Ele era o representante da empresa Far East Global, com sede em Hong Kong, que recebeu R$ 18 milhões como comissão pelo acordo entre o clube e a Under Armour, fornecedora de material esportivo. Alguns conselheiros do São Paulo suspeitavam de que Jack poderia ser um laranja.

O caso chegou a ser analisado pela comissão de ética do São Paulo, que arquivou o caso. O então presidente do Conselho Deliberativo do clube, José Roberto Blum, disse que teve acesso a reconhecimento de firma feito por Jack em Los Angeles, o que confirmaria sua existência.

RESSARCIMENTO

O governo da Bahia disse, em nota, que “já comunicou o distrato em função do não cumprimento do prazo”. “Nada indica que esteja havendo resistência a esta devolução. O fornecedor já solicitou informações –dados bancários– para o devido ressarcimento”, disse a secretaria baiana.
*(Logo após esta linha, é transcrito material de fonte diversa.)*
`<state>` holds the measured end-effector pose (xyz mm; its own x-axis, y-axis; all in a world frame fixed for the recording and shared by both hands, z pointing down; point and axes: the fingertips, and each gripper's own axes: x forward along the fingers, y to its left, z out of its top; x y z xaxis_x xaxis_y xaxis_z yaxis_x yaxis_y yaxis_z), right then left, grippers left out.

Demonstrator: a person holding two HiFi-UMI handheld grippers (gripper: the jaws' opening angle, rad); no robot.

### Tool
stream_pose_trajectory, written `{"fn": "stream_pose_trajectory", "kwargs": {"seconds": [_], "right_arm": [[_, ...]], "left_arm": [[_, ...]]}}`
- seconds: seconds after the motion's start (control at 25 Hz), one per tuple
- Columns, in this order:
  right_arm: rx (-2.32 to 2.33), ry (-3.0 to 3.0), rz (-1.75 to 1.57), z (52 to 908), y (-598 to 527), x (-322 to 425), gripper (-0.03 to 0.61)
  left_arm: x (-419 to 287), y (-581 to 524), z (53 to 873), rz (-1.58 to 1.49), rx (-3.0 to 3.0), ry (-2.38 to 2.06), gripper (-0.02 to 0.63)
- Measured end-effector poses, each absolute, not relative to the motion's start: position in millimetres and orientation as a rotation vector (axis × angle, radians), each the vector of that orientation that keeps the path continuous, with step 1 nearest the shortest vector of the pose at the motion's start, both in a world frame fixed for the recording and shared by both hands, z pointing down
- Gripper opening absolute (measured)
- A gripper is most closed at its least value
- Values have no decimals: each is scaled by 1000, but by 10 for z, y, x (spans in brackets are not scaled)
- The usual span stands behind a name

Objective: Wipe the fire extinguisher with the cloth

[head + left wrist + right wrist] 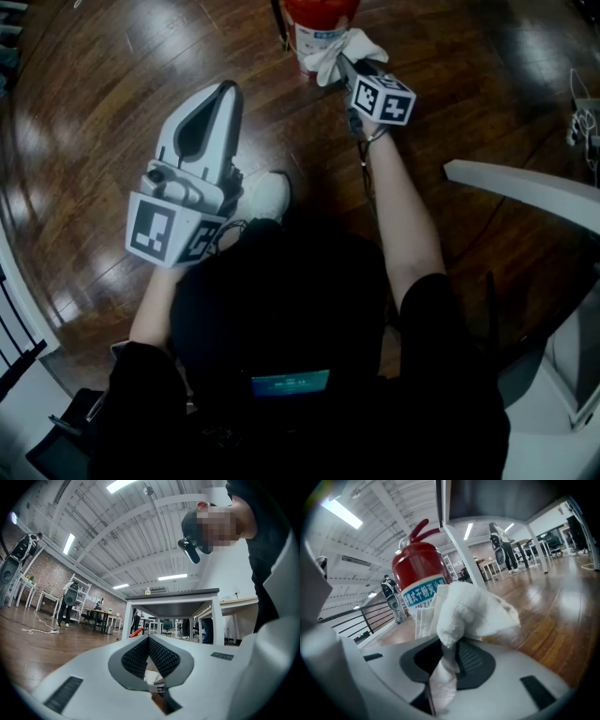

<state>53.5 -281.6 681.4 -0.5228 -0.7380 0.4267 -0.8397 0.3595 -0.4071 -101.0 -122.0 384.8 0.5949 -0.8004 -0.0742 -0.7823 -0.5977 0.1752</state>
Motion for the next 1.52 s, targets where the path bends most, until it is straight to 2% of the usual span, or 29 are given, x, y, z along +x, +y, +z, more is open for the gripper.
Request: {"fn": "stream_pose_trajectory", "kwargs": {"seconds": [0.2, 0.44, 0.72, 1.2, 1.52], "right_arm": [[1442, -2387, 972, 6971, -2793, 531, 92], [1472, -2448, 913, 6667, -2775, 581, 92], [1603, -2737, 830, 5482, -2773, 747, 92], [1475, -3057, 429, 3878, -2686, 308, 92], [1430, -2904, 421, 4332, -2865, -54, 92]], "left_arm": [[-981, -1219, 3839, -231, 2697, -1327, -2], [-934, -1177, 3814, -243, 2712, -1304, -2], [-948, -1131, 3766, -263, 2714, -1316, -2], [-1079, -1053, 3737, -246, 2697, -1388, -2], [-1152, -1055, 3742, -266, 2692, -1382, -2]]}}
O secretário de Saúde disse ainda que a Ocean 26 foi recomendada por outras empresas após o cancelamento da compra anterior.

“O Estado da Bahia e o Consórcio Nordeste estabeleceram estratégia de comprar de fornecedores diferentes visando justamente previnir-se de compras frustradas num momento de grande concorrência no mercado internacional e de risco elevado de muitas mortes em virtude da não chegada dos equipamentos”, afirmou o governo da Bahia, em nota.

A reportagem não conseguiu localizar representantes da Ocean 26.